I love to read essays.  One might say I am a bit addicted to the well-written essay. I just finished rereading Walker Percy's "The Loss of the Creature." It's a complicated work in which Percy discusses the differences between having a sovereign experience and having an experience that has been mediated by another.  Percy writes: "A student who has the desire to get at a dogfish or a Shakespeare sonnet may have the greatest difficulty in salvaging the creature itself from the educational package in which it is presented." I think Percy's insight is important here.  It makes me wonder about the agency  learners need in order to claim the necessary time, opportunity, resources, and expectation to write actual essays, not five paragraph pseudo-letters.  For example, I recently was reading several student compositions.  Along with the student work I also had the corresponding rubric and the assignment.  The assignment specified the task students would be responding to which mimicked a high stakes state assessment.  The assignment also specified what students should include in each of the five paragraphs and how many sentences each paragraph should be. The rubric outlined how the product the student made would be graded as the rubric had a score point value attached to its descriptors.  Where is the freedom to experiment?  Where is the struggle to compose something you want to say?  Where is the space necessary to think?  Where is the time to abandon and (re)find a work? Why must an attempt be graded?  Now imagine that this scene is repeated across six years from third through eighth grade and comprises what it means to write.  The child in production of these recipe-based essays comes to mistake the products s/he produces with that of an essay. 

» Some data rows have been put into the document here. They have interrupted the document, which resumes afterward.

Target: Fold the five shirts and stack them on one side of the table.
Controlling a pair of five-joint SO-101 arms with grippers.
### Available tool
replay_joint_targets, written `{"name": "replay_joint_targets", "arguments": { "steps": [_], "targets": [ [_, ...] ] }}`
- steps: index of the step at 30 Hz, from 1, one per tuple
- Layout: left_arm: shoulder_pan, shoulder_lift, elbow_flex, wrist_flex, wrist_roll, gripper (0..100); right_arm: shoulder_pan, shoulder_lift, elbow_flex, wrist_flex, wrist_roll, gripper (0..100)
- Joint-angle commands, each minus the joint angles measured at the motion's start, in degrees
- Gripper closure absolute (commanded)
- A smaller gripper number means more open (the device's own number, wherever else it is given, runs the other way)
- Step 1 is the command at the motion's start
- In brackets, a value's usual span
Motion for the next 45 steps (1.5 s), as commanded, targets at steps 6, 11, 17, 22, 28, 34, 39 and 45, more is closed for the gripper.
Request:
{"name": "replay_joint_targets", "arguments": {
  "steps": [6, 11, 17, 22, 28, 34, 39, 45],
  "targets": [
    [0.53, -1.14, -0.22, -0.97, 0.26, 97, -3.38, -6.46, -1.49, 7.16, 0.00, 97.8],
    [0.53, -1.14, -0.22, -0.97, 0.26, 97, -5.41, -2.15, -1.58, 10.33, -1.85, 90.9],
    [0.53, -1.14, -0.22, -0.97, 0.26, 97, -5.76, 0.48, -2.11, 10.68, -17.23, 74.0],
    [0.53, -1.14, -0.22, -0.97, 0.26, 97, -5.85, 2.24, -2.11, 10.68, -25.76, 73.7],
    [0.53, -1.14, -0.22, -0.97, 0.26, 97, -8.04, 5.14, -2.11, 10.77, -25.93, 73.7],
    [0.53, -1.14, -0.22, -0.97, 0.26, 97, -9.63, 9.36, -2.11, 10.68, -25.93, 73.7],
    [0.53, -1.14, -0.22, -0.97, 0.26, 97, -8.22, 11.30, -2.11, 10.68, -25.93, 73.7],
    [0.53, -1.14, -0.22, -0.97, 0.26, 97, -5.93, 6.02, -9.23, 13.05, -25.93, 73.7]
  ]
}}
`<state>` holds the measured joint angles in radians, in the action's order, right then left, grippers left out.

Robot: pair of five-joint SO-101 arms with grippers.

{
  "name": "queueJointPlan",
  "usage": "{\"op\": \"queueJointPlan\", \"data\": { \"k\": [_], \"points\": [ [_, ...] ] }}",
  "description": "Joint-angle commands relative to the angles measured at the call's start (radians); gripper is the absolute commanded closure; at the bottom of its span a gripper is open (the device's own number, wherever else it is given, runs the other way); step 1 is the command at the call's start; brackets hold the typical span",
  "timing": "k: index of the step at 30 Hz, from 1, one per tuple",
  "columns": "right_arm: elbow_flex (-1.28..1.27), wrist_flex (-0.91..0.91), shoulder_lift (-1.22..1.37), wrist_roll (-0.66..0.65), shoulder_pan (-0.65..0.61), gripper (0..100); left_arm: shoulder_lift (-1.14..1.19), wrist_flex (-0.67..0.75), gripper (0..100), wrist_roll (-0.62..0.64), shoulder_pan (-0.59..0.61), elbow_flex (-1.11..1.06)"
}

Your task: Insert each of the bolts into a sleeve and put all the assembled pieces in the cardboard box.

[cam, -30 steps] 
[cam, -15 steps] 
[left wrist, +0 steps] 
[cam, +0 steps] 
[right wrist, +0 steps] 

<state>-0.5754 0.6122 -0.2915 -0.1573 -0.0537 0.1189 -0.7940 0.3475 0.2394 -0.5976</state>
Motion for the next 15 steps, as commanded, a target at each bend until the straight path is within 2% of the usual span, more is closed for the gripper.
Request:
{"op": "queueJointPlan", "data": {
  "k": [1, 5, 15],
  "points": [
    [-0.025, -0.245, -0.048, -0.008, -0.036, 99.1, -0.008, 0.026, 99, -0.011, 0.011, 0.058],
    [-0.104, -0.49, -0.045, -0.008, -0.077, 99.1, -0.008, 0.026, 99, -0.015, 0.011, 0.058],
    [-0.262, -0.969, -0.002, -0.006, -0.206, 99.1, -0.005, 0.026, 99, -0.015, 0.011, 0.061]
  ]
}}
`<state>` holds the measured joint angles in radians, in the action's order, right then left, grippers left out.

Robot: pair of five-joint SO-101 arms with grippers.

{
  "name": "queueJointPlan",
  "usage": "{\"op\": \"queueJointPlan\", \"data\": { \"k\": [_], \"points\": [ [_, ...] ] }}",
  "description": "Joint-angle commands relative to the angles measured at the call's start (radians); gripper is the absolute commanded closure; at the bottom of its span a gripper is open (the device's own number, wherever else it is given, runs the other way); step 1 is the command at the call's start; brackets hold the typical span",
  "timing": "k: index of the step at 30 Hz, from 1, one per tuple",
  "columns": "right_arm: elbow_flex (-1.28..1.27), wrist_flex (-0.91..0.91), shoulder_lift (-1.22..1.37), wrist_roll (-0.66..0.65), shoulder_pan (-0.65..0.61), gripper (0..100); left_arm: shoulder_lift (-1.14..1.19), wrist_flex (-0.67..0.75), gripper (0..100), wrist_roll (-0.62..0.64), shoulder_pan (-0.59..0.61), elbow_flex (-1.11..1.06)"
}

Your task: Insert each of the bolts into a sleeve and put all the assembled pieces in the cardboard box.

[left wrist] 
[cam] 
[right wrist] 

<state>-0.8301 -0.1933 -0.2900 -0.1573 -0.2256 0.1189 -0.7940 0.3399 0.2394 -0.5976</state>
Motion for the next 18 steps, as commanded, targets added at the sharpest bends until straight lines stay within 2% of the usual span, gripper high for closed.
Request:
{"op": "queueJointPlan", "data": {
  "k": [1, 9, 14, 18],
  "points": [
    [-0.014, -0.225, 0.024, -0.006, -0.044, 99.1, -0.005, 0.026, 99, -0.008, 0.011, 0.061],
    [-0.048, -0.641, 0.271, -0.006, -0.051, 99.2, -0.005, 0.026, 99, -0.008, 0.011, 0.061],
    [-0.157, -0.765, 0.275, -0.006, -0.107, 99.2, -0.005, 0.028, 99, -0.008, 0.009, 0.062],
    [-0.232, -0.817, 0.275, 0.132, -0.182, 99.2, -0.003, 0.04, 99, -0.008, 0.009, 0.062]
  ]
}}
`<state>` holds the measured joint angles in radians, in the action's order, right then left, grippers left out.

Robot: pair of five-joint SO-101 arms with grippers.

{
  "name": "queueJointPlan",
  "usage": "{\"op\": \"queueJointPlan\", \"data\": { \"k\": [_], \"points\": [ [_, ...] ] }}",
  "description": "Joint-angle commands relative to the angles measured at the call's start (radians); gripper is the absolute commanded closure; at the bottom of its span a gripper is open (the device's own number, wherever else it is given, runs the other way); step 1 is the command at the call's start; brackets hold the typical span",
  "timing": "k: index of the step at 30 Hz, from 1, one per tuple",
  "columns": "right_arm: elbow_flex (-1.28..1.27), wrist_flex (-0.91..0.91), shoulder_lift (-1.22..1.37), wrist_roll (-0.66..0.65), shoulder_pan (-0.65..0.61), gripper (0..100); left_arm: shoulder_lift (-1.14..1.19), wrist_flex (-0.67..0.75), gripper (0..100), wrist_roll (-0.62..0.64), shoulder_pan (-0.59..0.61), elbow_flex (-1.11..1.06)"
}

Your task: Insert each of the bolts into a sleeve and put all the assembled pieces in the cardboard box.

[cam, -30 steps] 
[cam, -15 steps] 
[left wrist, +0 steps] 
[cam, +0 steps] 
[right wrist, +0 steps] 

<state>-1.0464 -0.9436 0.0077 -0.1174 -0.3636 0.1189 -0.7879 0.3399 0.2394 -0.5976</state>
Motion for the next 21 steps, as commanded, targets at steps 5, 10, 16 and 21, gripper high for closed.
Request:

Percy writes about the need to exercise one's sovereign rights. He says that there are two traits that are present in exercising such rights:  

"( I) an openness of the thing before one instead of being an exercise to be learned according to an approved mode...; (2) a sovereignty of the knower-instead of being a consumer of a prepared experience, I am a sovereign wayfarer, a wanderer..." *

Learning requires both the openness of the thing and the sovereignty of being the knower.  This is the center of fine learning and conditions for writing.  The absence of such agency leads to mimicry, at best. Instead of the elegant essay, we get the tired five paragraph text in which every child tries to convince his/her teacher (really there is no other audience) why cell phones should or should not be allowed at school...or why school dances should or should not be allowed and so on.







*If ever I was looking for a philosophical basis upon which to compose a school, Percy's statement would be an excellent start.